§ Problem
Each line in the listing below that contains "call" should be returned.
——
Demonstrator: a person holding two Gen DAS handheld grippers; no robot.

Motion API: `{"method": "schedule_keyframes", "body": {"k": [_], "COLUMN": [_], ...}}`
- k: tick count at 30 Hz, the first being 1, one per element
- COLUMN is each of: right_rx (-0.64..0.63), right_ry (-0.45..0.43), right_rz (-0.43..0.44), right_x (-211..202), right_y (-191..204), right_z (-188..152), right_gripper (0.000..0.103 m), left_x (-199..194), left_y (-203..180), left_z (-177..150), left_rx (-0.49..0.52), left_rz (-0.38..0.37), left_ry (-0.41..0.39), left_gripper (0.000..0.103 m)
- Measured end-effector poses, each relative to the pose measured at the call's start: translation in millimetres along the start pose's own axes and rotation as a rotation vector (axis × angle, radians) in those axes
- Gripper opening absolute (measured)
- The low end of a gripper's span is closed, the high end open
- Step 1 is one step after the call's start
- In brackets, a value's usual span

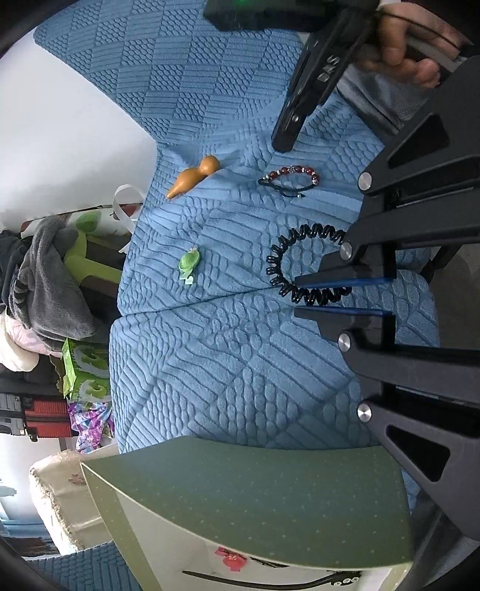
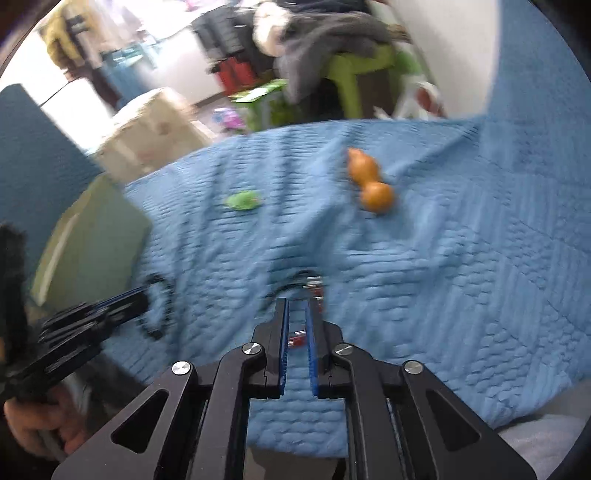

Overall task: Organize jewelry
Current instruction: 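Carry black bead bracelet to box with left tool while right tool carries red-beaded bracelet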

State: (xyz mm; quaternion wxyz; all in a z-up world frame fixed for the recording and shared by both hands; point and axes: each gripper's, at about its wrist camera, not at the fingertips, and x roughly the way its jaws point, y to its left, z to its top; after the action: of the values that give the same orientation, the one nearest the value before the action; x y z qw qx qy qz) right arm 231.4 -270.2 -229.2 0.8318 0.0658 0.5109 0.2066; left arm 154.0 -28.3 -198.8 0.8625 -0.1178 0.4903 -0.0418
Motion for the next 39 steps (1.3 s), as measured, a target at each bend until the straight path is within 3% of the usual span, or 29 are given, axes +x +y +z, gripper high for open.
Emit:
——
§ Task answer
- Measured end-effector poses, each relative to the pose measured at the call's start: translation in millimetres along the start pose's own axes and rotation as a rotation vector (axis × angle, radians) in those axes
- Step 1 is one step after the call's start

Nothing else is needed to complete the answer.